Repeat all the lines below exactly, but omit the pictures.

STORED DATA ::
BEGIN
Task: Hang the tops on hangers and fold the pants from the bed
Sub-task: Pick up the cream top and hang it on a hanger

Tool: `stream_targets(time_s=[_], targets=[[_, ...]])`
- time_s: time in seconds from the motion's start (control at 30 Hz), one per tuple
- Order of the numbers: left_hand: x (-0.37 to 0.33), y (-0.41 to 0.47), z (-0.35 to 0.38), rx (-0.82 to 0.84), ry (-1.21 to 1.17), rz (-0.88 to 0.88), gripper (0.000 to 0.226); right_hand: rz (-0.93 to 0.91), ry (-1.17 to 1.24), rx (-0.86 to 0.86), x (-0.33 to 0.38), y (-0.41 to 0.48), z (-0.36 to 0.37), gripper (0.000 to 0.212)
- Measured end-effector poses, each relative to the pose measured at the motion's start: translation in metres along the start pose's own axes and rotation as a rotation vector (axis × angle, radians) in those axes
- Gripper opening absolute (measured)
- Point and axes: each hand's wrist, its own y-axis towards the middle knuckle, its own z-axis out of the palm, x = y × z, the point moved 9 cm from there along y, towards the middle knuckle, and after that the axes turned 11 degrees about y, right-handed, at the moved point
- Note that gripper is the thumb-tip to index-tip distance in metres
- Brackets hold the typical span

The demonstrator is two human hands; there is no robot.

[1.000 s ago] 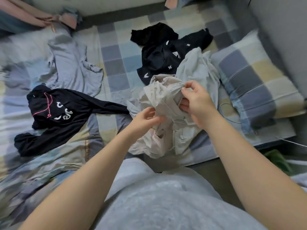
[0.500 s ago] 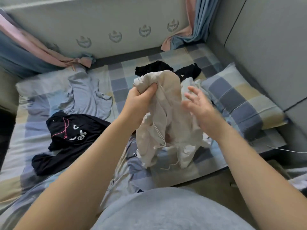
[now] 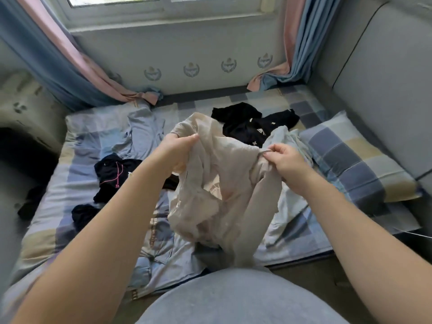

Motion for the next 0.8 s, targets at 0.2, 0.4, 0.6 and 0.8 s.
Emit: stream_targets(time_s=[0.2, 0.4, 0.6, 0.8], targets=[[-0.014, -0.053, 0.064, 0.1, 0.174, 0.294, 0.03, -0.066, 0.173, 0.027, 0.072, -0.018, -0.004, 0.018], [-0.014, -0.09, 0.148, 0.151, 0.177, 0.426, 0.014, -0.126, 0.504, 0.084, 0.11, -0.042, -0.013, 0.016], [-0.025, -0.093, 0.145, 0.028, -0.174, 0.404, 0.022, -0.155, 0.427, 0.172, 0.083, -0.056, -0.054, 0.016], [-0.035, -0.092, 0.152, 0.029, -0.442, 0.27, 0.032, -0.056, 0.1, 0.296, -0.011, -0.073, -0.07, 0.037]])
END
EXPECTED ANSWER ::
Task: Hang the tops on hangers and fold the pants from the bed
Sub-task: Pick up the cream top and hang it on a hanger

Tool: `stream_targets(time_s=[_], targets=[[_, ...]])`
- time_s: time in seconds from the motion's start (control at 30 Hz), one per tuple
- Order of the numbers: left_hand: x (-0.37 to 0.33), y (-0.41 to 0.47), z (-0.35 to 0.38), rx (-0.82 to 0.84), ry (-1.21 to 1.17), rz (-0.88 to 0.88), gripper (0.000 to 0.226); right_hand: rz (-0.93 to 0.91), ry (-1.17 to 1.24), rx (-0.86 to 0.86), x (-0.33 to 0.38), y (-0.41 to 0.48), z (-0.36 to 0.37), gripper (0.000 to 0.212)
- Measured end-effector poses, each relative to the pose measured at the motion's start: translation in metres along the start pose's own axes and rotation as a rotation vector (axis × angle, radians) in those axes
- Gripper opening absolute (measured)
- Point and axes: each hand's wrist, its own y-axis towards the middle knuckle, its own z-axis out of the palm, x = y × z, the point moved 9 cm from there along y, towards the middle knuckle, and after that the axes turned 11 degrees about y, right-handed, at the moved point
- Note that gripper is the thumb-tip to index-tip distance in metres
- Brackets hold the typical span

The demonstrator is two human hands; there is no robot.

[1.000 s ago] 
[0.500 s ago] 
[now] 

Motion for the next 0.8 s, targets at 0.2, 0.4, 0.6 and 0.8 s.
Emit: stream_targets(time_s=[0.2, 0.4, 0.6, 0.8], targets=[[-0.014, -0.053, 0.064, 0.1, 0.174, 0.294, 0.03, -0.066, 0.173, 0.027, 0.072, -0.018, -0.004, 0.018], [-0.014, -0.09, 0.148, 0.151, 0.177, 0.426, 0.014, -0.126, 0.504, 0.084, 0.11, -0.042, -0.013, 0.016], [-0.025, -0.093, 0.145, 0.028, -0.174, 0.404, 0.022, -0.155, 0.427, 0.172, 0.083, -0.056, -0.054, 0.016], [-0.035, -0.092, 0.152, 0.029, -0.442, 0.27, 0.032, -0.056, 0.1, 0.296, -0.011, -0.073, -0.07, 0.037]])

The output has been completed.